JAKARTA - Plt. Deputi Bidang Fasilitas Riset and Inovasi BRIN, Agus Haryono, menjelaskan kebijakan fasilitasi riset untuk riset-riset bertema kebijakan (policy research), serta proses kelaikan etik dan fasilitas pendanaan untuk riset-riset tersebut sudah diatur sedemikian rupa.
“Sebagai funding agency, deputi kami memberikan pendanaan untuk kegiatan riset dan inovasi. Ada tiga tingkatan fasilitas riset dan inovasi, dimulai dari pengembangan kompetensi Sumber Daya Manusia (SDM), skema kompetisi, dan skema yang mendekati ke implementasi atau komersialisasi. Semuanya kita dorong untuk banyak berkolaborasi dengan banyak pihak,” kata Agus dalam webinar bertema “Iklim Riset dan Produksi Pengetahuan di Masa Depan”.
Ia menjelaskan, saat ini ada delapan jenis skema fasilitasi riset dan akan terus bertambah. Sementara itu, BRIN telah mengembangkan regulasi turunan, meskipun masih berbentuk peraturan BRIN, terkait klirens etik yang didalamnya termasuk mengenai izin peneliti asing.
“Kami berharap aturan-aturan yang sedang kami buat tidak menyulitkan bagi periset karena kami yakin kita membutuhkan kolaborasi sebesar-besarnya dengan berbagai pihak.” imbuh Agus.
Lebih lanjut, Direktur Pendidikan Tinggi dan IPTEK, Kementerian Perencanaan Pembangunan Nasional/Bappenas, Tatang Muttaqin, menyampaikan tentang proses teknokratis dalam mengonsolidasikan kebijakan berbasis bukti.

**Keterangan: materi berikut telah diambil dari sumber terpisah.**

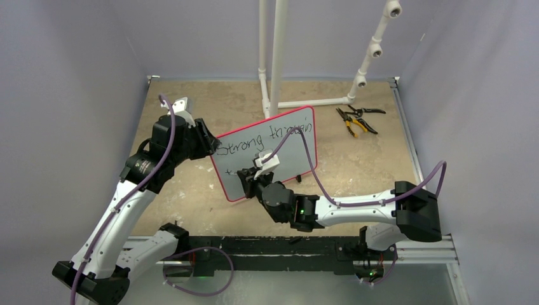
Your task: Write a sentence on the whiteboard
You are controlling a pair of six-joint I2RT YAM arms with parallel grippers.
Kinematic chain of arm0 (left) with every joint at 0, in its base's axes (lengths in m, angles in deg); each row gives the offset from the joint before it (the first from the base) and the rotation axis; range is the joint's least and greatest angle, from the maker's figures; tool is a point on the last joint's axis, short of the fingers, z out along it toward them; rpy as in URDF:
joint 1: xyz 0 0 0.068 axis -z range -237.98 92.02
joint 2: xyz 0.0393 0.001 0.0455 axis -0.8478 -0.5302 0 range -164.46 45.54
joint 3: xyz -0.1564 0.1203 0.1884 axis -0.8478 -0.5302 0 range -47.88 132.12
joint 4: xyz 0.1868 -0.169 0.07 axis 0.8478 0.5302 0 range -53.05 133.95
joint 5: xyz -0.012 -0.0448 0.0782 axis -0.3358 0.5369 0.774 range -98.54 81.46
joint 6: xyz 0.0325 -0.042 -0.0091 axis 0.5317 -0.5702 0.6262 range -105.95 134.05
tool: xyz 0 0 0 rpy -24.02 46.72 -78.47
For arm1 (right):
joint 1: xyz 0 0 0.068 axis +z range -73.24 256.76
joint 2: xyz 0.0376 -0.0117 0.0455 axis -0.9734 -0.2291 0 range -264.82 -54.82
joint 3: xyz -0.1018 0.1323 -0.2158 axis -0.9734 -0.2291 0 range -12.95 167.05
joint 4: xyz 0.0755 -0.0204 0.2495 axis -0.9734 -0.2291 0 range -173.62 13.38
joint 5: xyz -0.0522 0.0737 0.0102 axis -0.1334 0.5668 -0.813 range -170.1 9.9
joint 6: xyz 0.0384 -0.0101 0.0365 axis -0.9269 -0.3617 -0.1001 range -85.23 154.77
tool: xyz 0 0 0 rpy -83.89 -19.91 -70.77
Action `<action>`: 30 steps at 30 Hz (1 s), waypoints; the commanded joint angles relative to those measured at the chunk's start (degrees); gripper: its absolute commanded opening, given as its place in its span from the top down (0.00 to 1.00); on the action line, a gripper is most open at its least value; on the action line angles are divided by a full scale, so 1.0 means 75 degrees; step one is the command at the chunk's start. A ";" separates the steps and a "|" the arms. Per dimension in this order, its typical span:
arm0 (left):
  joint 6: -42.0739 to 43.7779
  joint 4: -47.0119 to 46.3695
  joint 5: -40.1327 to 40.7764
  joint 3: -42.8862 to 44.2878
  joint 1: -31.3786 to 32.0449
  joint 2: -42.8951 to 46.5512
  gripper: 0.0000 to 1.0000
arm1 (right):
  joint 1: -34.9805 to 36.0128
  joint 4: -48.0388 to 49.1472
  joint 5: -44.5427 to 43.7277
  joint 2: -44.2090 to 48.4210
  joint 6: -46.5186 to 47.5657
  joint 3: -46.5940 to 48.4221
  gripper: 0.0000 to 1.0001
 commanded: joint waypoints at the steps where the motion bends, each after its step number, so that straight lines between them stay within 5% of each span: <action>1: -0.0056 -0.0326 -0.0186 -0.0031 -0.0011 0.0021 0.60 | -0.0036 -0.0273 -0.0127 -0.0203 -0.0168 0.0344 1.00; 30: -0.0054 -0.0269 -0.0124 -0.0031 -0.0011 0.0058 0.60 | -0.0024 0.0668 -0.0523 0.0813 0.0448 -0.0081 1.00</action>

“Dari riset kebijakan, secara regulasi ada irisan antara UU Sistem Perencanaan Pembangunan Nasional dengan Sisnas IPTEK, Bappenas mengonsolidasikan dan BRIN melakukan kajian dan menyampaikan rekomendasi. Dalam dua proses tersebut yang dikenal dengan proses teknokratis agar kebijakan berbasis bukti dapat dikonsolidasikan, titik temu ini yang kita cari dan akan menjadi sebuah tradisi untuk menghasilkan policy terbaik untuk berkontribusi pada peningkatan ekonomi.” kata Tatang.